In November 2011, the Department for Education launched a consultation on making identical the requirements for the maintained and independent sectors and to reduce the number of regulations. This document sets out the responses to the consultation.
Our intention was to deregulate and end the confusion and unnecessary bureaucracy surrounding the current requirements. We also committed to simplifying the regulations and the supporting guidance. Schools will be required to meet fewer standards and it will be easier for them to understand what they need to do.

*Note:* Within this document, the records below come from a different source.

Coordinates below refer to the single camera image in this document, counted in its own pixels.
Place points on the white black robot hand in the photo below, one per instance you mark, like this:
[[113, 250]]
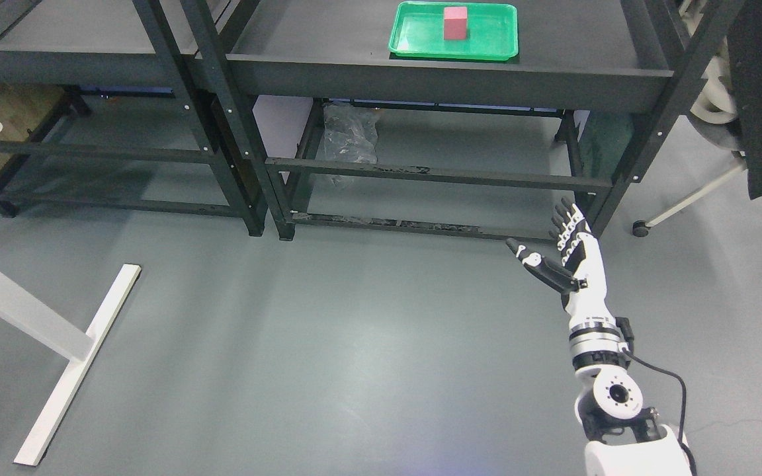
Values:
[[579, 276]]

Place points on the pink block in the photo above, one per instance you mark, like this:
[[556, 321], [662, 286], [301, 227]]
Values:
[[455, 22]]

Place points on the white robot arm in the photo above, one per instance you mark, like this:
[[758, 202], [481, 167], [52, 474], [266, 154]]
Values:
[[624, 436]]

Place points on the black metal shelf right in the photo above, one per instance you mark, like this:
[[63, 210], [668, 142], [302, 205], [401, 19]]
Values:
[[619, 74]]

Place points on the black metal shelf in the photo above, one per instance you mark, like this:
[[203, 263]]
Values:
[[619, 74], [135, 130]]

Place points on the green plastic tray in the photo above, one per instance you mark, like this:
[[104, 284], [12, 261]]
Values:
[[493, 32]]

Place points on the black metal shelf left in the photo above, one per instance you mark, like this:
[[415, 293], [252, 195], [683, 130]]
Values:
[[135, 130]]

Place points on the white wheeled chair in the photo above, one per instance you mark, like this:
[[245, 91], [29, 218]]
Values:
[[714, 115]]

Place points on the clear plastic bag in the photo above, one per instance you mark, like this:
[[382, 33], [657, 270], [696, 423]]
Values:
[[350, 133]]

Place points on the cardboard box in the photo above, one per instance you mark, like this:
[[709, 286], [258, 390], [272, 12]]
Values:
[[24, 106]]

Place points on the white standing desk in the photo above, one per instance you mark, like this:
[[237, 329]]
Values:
[[80, 348]]

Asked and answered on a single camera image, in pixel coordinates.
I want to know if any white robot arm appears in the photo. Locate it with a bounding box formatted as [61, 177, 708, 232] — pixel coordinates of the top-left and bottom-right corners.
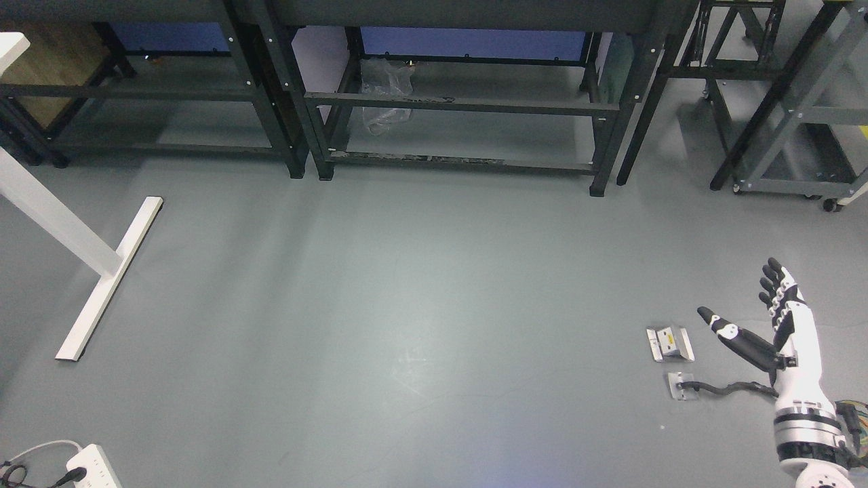
[773, 401, 866, 487]

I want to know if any black floor cable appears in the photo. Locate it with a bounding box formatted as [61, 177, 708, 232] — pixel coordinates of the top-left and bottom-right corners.
[676, 380, 779, 399]

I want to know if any small metal floor plate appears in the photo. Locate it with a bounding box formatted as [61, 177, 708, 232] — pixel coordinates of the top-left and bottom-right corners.
[665, 371, 698, 401]

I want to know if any white power strip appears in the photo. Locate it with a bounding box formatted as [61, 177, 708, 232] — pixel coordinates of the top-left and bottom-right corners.
[65, 443, 122, 487]

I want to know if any black metal shelf left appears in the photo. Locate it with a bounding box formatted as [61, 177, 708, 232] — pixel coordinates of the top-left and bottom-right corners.
[2, 1, 309, 179]

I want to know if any grey wheeled rack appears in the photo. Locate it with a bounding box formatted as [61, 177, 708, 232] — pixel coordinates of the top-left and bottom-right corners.
[708, 1, 867, 213]

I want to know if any black metal shelf right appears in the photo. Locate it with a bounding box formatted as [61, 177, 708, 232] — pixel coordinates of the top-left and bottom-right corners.
[248, 1, 696, 197]

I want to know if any clear plastic bag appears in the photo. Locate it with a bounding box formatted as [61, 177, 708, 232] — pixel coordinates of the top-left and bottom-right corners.
[359, 58, 416, 136]

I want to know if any white desk with T-foot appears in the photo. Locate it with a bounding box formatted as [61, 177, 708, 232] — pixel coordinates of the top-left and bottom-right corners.
[0, 32, 163, 362]

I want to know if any black metal shelf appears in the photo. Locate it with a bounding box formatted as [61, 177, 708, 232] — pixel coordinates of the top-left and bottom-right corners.
[2, 1, 309, 179]
[248, 1, 696, 197]

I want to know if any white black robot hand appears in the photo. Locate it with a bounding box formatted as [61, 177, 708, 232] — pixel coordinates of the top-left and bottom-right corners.
[696, 258, 835, 413]

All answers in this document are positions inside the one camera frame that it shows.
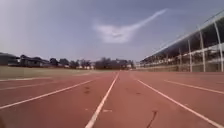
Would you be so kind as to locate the red running track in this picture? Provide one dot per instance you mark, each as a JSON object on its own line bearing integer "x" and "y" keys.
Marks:
{"x": 133, "y": 103}

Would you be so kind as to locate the row of trees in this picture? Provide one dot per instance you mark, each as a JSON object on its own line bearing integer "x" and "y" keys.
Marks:
{"x": 106, "y": 63}

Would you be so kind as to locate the dry grass field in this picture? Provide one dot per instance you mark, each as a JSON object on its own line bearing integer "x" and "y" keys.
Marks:
{"x": 30, "y": 71}

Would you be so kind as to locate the row of low buildings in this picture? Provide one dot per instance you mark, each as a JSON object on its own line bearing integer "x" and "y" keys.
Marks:
{"x": 26, "y": 61}

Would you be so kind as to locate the covered grandstand building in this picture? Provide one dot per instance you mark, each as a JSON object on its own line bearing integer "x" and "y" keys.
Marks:
{"x": 196, "y": 50}

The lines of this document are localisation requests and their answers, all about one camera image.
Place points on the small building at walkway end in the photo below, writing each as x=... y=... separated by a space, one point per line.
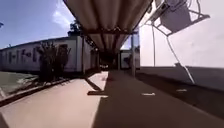
x=126 y=60

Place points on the covered walkway canopy with posts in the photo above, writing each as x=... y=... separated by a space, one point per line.
x=108 y=20

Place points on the pale concrete path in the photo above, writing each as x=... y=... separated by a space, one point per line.
x=133 y=106

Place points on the dark bushes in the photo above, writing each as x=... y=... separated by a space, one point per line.
x=53 y=63

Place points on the dark kerb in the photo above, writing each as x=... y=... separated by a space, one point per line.
x=30 y=91

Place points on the large white building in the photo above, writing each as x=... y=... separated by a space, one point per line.
x=200 y=50

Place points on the pale building with windows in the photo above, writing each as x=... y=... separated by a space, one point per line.
x=20 y=56

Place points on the grass patch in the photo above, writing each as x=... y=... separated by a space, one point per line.
x=11 y=81

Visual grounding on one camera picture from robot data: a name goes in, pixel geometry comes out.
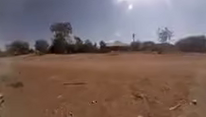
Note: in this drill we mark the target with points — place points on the row of trees and bushes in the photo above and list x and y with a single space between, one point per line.
190 44

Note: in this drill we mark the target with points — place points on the large dark tree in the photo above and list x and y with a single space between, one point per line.
61 38

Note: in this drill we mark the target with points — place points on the pale stick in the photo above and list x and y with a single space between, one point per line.
175 106

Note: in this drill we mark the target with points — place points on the pole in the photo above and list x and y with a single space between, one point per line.
133 37

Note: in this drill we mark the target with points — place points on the low building with pale roof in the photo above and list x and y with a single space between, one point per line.
117 45

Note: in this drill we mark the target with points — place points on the brown dirt field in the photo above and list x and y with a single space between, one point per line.
105 84

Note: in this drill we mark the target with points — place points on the thin sparse tree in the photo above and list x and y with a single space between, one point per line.
165 34

The school premises regulations for maintained schools have been revised and the changes came into force in October 2012. We made the same changes to Part 5 of the Independent School Standards, and these came into force on 1 January 2013.
The published advice explains to schools and local authorities how they can meet the regulations. It also provides signposts to other, more general building and premises related legislation and guidance of relevance to schools.